5. Un fichaje al borde del descarte por culpa de los vampiros
Irónicamente, el director Stephen Summers deseaba a Kate Beckinsale para el papel principal femenino desde el primer instante, pero temía hacerle el ofrecimiento formal [03:18]. En ese periodo, la actriz se encontraba filmando “Underworld” (Inframundo, 2003) [03:30], otra producción de alto perfil centrada en el conflicto secular entre vampiros y licántropos. Summers pensaba que Beckinsale rechazaría el proyecto al considerar que los tonos de ambas películas eran idénticos [03:30]. Por fortuna, el agente de la actriz insistió en que leyera el guion. Al hacerlo, ella firmó de inmediato al notar que, más allá de compartir criaturas de la noche, las tramas eran mundos completamente distintos [03:38].
6. Seis horas de tortura diaria para las novias de Drácula
El proceso para transformar a las actrices Silvia Colloca, Elena Anaya y Josie Maran en las letales consortes del vampiro requería una paciencia sobrehumana. Diariamente debían someterse a extenuantes sesiones de maquillaje de seis horas completas [03:54], a las que se sumaba el uso de pesados trajes diseñados para la captura de movimiento [04:02]. Adicionalmente, las actrices tuvieron que portar largas y filosas uñas postizas adheridas fuertemente a sus manos durante meses [04:11]. Para dotar de realismo a sus personajes, Elena Anaya pasó semanas estudiando meticulosamente los movimientos anatómicos y los hábitos de los murciélagos, incorporando sus posturas corporales y miradas penetrantes a su actuación [04:19].

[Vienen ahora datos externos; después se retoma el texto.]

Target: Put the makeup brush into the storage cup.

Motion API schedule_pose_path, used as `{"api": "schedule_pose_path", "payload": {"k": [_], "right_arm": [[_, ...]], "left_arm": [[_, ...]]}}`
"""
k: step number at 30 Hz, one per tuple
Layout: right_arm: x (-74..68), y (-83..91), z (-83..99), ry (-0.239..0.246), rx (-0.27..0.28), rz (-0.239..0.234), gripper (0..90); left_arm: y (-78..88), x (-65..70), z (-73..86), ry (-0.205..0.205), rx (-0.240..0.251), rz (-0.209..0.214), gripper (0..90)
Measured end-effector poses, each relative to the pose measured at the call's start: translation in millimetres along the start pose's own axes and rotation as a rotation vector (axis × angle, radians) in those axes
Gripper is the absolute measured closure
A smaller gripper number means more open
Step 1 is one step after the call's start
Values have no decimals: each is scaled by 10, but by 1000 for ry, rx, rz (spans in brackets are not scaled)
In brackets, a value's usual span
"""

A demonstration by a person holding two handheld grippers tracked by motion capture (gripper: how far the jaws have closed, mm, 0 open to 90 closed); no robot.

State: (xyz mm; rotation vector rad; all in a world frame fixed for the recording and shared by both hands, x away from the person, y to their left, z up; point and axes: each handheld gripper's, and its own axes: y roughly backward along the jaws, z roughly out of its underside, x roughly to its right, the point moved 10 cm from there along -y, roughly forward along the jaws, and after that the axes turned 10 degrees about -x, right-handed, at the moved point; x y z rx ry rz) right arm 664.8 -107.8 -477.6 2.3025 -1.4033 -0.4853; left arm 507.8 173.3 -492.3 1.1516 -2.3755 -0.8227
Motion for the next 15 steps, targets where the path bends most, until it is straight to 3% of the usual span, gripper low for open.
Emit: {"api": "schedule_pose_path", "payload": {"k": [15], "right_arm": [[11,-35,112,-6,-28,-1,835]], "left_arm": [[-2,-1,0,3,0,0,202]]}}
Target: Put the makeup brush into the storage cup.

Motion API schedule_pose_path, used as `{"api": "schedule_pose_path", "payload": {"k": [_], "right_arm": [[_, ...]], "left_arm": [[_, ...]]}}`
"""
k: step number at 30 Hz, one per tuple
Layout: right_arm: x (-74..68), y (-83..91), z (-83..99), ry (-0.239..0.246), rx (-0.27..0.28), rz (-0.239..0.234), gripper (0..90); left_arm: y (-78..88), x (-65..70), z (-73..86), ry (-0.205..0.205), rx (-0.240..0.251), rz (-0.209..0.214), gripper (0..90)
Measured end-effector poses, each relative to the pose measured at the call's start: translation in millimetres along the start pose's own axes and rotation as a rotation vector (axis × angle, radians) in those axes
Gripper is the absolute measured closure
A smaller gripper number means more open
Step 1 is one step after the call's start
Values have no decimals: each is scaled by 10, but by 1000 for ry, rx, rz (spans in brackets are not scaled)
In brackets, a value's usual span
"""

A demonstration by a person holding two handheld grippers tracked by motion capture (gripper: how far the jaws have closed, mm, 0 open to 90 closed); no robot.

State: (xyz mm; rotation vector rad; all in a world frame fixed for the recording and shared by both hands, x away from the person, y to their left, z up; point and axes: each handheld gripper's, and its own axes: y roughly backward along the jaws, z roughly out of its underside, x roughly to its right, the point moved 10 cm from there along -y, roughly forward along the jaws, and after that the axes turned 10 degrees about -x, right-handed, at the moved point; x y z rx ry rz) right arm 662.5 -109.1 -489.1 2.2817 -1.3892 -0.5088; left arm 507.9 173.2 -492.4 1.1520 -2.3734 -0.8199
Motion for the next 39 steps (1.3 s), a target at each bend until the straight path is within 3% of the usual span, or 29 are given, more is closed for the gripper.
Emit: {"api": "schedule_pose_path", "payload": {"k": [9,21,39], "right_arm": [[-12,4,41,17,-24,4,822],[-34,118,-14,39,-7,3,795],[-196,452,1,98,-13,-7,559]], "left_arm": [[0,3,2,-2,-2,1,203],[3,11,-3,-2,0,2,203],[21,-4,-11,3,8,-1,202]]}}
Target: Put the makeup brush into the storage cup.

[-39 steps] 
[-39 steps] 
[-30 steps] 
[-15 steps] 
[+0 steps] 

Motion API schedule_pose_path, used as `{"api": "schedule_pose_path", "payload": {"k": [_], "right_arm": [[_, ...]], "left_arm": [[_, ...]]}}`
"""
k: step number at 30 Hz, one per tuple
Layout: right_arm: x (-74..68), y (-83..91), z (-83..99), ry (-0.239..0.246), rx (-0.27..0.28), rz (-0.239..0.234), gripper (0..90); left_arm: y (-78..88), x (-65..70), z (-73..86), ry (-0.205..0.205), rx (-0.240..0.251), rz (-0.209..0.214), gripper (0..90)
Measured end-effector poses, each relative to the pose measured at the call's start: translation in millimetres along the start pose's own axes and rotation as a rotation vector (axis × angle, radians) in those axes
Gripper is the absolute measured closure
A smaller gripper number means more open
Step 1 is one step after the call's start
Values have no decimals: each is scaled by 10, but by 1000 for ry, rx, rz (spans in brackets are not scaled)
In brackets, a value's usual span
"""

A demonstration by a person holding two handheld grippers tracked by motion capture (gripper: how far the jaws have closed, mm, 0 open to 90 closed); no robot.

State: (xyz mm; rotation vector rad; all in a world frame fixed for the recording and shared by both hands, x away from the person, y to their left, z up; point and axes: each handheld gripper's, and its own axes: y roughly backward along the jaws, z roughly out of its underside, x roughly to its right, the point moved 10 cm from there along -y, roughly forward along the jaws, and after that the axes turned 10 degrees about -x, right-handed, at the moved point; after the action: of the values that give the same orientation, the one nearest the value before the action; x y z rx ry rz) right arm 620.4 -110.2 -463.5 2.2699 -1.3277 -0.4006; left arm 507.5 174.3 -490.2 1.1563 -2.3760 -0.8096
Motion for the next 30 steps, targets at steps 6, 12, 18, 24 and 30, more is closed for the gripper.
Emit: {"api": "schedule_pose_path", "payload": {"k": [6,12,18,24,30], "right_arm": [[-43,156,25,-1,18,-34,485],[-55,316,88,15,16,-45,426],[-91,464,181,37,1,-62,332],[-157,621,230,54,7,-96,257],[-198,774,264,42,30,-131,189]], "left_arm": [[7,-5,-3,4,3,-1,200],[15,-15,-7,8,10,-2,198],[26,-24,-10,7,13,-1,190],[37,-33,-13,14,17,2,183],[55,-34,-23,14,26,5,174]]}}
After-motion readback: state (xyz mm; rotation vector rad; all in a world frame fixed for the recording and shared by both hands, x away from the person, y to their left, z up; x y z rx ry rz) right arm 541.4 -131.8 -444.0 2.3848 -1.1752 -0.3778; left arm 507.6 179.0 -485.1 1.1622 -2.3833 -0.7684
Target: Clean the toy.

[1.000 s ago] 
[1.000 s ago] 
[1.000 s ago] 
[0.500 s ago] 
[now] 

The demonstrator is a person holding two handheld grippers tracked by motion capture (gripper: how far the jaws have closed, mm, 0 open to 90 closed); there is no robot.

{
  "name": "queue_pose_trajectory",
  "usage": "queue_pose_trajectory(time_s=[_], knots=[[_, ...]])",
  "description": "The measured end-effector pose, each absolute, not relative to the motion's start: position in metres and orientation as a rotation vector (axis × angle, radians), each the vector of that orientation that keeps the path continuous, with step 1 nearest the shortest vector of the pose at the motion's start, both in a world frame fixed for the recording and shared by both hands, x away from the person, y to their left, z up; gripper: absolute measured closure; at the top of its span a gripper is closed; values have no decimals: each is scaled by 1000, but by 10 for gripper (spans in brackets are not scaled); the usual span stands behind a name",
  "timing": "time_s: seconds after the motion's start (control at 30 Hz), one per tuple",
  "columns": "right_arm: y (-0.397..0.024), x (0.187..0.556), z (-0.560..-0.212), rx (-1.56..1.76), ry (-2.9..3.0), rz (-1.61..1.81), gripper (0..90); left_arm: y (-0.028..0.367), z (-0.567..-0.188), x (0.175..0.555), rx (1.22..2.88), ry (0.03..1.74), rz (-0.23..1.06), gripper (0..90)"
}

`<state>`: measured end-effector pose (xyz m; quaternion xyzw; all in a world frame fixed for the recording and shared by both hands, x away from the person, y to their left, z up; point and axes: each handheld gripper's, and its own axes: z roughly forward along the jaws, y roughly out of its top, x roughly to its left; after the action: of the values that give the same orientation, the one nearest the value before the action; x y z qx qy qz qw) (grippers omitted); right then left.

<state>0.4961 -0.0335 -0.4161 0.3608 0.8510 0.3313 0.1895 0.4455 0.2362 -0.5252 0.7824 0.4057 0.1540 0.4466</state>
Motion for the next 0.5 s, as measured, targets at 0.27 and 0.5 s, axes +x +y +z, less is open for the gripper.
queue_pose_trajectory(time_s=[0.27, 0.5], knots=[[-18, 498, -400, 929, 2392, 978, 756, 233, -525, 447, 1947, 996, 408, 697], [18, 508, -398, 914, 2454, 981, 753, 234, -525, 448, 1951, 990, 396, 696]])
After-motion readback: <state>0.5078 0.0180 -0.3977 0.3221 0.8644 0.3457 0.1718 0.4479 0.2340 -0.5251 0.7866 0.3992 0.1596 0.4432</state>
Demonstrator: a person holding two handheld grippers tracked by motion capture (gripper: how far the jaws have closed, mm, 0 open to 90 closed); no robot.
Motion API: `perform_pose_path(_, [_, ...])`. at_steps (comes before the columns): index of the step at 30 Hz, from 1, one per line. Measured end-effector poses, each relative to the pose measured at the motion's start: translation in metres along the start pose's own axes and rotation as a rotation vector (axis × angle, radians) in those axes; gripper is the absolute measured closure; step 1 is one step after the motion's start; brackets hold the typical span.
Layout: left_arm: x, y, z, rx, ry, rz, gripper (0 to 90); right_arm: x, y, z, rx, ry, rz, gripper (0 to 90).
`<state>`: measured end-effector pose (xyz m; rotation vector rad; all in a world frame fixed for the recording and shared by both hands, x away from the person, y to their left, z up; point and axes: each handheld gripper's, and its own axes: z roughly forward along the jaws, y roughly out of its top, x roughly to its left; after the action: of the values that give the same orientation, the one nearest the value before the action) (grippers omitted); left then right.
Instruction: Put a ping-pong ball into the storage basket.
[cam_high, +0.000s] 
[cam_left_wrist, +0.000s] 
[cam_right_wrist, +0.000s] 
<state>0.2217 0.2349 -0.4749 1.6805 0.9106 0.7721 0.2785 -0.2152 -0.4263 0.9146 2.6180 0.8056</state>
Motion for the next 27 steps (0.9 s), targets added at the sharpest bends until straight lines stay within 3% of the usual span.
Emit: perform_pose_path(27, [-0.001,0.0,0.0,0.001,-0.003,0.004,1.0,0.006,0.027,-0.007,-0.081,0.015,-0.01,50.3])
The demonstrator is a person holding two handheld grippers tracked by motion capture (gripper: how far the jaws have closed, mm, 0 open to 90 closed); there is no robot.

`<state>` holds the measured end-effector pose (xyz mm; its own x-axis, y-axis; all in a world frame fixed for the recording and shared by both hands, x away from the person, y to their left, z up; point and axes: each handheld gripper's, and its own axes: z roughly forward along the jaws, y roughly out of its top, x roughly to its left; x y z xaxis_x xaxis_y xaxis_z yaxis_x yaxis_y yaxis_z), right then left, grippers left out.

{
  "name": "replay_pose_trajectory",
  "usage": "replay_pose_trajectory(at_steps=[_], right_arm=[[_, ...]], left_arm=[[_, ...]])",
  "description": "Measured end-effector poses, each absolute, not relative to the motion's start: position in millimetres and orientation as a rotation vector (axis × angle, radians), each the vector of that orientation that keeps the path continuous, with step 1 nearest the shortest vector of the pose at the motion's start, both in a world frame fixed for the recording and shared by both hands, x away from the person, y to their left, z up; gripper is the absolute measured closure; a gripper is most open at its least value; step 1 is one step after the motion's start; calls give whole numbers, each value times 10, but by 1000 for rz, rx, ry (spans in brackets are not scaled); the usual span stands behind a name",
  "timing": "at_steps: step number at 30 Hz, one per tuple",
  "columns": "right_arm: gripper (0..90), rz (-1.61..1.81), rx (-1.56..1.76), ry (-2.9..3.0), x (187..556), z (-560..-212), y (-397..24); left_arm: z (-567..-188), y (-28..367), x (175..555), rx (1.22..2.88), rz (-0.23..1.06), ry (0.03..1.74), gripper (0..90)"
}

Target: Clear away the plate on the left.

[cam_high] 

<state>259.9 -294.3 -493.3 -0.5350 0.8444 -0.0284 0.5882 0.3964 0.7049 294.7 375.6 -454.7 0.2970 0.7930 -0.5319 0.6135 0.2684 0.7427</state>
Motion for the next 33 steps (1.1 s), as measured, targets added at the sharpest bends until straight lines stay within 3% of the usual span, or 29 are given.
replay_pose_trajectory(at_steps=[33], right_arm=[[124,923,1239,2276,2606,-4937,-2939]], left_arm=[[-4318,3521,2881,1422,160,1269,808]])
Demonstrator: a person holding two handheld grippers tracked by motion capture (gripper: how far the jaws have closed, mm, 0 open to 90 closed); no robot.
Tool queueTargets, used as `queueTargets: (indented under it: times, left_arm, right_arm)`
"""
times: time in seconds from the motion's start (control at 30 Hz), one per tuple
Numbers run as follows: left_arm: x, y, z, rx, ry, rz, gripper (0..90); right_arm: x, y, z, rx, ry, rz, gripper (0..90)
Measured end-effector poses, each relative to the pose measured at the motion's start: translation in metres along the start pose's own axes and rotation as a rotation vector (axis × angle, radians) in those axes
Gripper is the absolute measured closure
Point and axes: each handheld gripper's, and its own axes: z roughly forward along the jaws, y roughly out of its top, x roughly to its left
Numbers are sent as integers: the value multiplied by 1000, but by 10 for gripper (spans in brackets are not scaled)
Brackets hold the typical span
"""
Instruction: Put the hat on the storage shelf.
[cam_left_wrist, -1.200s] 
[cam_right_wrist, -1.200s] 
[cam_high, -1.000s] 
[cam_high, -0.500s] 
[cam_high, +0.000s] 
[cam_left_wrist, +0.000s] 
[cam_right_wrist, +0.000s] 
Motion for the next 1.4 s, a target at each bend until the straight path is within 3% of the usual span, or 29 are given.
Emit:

7. Pánico real y no actuado en las alturas
La actriz italiana Silvia Colloca, encargada de interpretar a Verona, padecía una fobia paralizante a las alturas [04:43]. Durante la emblemática secuencia en la que las novias aparecen colgadas boca abajo suspendidas en el aire mientras reciben una severa reprimenda por parte del Conde Drácula, el terror que se observa en el rostro de la actriz es completamente genuino [04:44]. Colloca se rehusó a usar dobles de riesgo y realizó sus propias maniobras suspendida por cables a gran altura, logrando que su miedo real aportara una atmósfera de tensión inigualable a la escena [05:00].
8. Una pesadilla biológica bajo las rocas
Durante el rodaje internacional en locaciones de la República Checa, Italia, Francia y California, el elenco tuvo que lidiar frecuentemente con la fauna local en condiciones climáticas adversas [05:37]. El caso más extremo lo vivió el actor Will Kemp durante la filmación de la trágica muerte de su personaje, Velkan. La superficie de la roca sobre la que Kemp debía recostarse estaba infestada de arañas silvestres [05:19]. En una muestra inquebrantable de profesionalismo, el actor soportó las feroces e incesantes mordeduras de los arácnidos sin romper el personaje ni interrumpir la toma cinematográfica [05:28].